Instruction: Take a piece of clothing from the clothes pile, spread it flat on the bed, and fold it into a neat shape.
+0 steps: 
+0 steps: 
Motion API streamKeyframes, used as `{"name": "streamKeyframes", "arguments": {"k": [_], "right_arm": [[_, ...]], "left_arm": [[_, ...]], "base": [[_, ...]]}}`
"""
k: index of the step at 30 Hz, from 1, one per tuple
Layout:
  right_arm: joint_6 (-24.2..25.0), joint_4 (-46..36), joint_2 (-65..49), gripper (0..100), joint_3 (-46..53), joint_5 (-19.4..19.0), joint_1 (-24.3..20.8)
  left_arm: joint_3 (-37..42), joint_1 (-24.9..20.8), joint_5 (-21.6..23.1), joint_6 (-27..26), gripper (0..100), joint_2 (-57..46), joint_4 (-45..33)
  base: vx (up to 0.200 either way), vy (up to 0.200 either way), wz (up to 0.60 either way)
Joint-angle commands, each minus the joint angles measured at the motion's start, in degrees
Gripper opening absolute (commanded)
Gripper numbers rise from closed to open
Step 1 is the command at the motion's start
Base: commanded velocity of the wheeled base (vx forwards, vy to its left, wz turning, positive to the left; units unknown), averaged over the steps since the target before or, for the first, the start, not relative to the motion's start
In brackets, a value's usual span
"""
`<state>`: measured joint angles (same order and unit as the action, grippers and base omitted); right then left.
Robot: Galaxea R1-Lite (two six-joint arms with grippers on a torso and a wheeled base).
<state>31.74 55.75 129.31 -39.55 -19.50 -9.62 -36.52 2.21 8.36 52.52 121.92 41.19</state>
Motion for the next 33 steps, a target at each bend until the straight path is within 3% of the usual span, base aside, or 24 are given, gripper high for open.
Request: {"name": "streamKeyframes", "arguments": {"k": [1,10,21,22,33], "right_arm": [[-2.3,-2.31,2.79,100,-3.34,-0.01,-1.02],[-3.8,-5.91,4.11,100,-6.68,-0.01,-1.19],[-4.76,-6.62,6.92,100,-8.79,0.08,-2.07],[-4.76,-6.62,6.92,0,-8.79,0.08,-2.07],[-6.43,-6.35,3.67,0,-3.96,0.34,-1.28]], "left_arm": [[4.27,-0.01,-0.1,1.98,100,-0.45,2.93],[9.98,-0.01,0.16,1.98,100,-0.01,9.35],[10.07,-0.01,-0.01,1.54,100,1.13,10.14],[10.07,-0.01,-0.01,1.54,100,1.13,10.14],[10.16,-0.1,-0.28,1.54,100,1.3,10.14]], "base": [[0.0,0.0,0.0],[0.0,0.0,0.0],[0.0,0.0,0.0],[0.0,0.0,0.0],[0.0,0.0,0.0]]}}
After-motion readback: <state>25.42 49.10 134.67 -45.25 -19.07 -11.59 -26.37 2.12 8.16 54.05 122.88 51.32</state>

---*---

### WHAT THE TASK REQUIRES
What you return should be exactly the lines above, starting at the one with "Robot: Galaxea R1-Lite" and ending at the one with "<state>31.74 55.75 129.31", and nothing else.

### OUTPUT BELOW
Robot: Galaxea R1-Lite (two six-joint arms with grippers on a torso and a wheeled base).
<state>31.74 55.75 129.31 -39.55 -19.50 -9.62 -36.52 2.21 8.36 52.52 121.92 41.19</state>

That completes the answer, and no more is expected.